Exercise ▸
Give again exactly the lines that stretch from the one with "6. Provide the bounding box that tightly encloses the green" to the end of the data below, including both of those lines and nothing else.

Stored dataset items
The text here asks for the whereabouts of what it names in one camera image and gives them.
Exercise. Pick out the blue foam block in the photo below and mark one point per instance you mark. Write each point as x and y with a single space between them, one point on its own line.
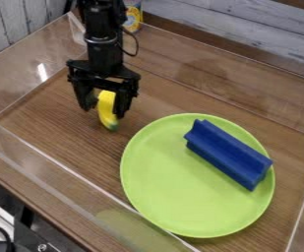
235 158

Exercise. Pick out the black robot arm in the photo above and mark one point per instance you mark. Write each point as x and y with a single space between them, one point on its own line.
102 70

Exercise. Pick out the yellow blue labelled can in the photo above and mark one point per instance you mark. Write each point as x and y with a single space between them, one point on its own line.
133 14

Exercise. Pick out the yellow toy banana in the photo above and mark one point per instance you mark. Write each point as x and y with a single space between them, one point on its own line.
106 110

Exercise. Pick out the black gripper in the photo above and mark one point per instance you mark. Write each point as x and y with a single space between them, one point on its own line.
86 80

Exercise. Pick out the green round plate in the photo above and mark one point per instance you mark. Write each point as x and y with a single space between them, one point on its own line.
177 190

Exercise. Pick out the clear acrylic corner bracket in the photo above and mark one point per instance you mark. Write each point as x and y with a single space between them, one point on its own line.
77 29

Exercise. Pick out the clear acrylic tray wall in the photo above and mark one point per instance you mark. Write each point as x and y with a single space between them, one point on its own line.
82 209

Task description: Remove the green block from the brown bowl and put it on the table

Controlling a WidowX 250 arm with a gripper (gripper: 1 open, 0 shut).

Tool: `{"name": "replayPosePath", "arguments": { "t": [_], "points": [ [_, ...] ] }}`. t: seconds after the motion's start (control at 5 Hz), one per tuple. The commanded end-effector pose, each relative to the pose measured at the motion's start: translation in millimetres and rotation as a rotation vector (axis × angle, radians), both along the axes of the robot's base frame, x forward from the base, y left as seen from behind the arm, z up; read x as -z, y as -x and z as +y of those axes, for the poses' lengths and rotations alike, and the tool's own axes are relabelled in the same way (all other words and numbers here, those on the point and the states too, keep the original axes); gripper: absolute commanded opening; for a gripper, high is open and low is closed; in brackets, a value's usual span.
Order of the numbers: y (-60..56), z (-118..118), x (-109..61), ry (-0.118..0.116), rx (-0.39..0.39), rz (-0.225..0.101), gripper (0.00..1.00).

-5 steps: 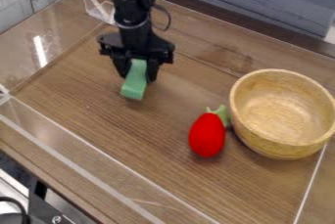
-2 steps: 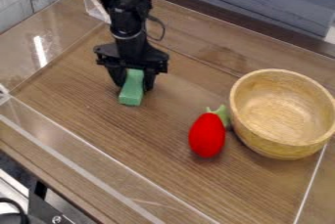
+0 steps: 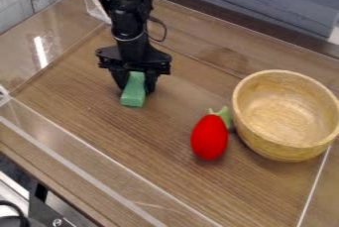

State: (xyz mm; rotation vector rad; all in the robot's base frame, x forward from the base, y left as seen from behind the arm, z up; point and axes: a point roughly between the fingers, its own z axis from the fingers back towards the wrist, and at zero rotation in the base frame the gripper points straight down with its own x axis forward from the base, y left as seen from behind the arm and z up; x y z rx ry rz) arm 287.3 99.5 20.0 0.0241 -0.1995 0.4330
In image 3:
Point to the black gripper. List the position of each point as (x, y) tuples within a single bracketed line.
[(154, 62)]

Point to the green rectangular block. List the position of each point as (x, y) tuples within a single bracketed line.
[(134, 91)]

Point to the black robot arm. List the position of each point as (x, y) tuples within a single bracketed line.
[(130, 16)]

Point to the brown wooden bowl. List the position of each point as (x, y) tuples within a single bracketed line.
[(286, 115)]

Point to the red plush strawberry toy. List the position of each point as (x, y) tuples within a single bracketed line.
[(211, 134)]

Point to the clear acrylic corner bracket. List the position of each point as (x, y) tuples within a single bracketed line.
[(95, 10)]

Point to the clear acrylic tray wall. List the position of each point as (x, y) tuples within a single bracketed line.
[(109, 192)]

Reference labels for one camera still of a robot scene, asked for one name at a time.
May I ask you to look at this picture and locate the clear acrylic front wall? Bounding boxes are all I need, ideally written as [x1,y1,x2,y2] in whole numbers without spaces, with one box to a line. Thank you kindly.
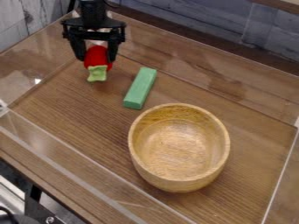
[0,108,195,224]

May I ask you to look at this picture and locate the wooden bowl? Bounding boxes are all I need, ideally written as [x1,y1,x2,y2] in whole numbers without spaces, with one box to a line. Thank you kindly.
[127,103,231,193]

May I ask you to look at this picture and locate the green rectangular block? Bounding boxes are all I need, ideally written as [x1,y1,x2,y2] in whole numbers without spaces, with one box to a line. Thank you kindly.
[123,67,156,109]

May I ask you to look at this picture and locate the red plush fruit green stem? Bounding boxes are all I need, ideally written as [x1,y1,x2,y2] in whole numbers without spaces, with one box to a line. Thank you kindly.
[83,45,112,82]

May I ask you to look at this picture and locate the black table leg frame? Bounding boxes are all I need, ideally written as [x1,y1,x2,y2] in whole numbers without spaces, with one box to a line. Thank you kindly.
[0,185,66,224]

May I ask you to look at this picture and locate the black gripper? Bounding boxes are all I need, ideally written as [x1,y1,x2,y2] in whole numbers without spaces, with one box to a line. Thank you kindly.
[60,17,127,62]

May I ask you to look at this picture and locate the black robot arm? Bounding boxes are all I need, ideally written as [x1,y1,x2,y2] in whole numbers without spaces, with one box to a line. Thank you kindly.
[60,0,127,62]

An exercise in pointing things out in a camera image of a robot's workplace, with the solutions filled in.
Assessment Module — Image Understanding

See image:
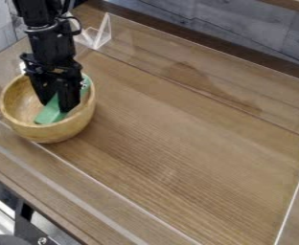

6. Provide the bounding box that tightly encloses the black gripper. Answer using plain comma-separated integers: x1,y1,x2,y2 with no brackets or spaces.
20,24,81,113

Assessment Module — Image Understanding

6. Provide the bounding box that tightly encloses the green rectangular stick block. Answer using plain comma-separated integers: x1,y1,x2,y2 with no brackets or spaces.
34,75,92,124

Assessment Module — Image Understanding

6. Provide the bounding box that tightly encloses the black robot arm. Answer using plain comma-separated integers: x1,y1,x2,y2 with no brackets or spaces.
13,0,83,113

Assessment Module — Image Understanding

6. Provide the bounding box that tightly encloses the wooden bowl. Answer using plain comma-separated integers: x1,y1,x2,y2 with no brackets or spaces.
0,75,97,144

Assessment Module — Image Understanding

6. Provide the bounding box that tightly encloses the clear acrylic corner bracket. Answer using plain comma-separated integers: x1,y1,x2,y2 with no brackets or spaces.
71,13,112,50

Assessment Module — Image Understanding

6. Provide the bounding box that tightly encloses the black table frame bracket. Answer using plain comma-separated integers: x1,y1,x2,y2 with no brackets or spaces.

Your response ▸
6. Provide the bounding box that tightly encloses the green rectangular stick block. Answer using plain comma-separated integers: x1,y1,x2,y2 with no brackets or spaces.
34,75,92,124

Assessment Module — Image Understanding

6. Provide the bounding box that tightly encloses the black robot arm. Answer using plain comma-separated integers: x1,y1,x2,y2 with no brackets or spaces.
13,0,83,113

Assessment Module — Image Understanding

6. Provide the bounding box that tightly encloses the wooden bowl. Answer using plain comma-separated integers: x1,y1,x2,y2 with no brackets or spaces.
0,75,97,144

Assessment Module — Image Understanding

6. Provide the bounding box that tightly encloses the clear acrylic corner bracket. Answer using plain comma-separated integers: x1,y1,x2,y2 with no brackets or spaces.
71,13,112,50

Assessment Module — Image Understanding

6. Provide the bounding box that tightly encloses the black table frame bracket. Answer using plain comma-separated integers: x1,y1,x2,y2 with no brackets or spaces.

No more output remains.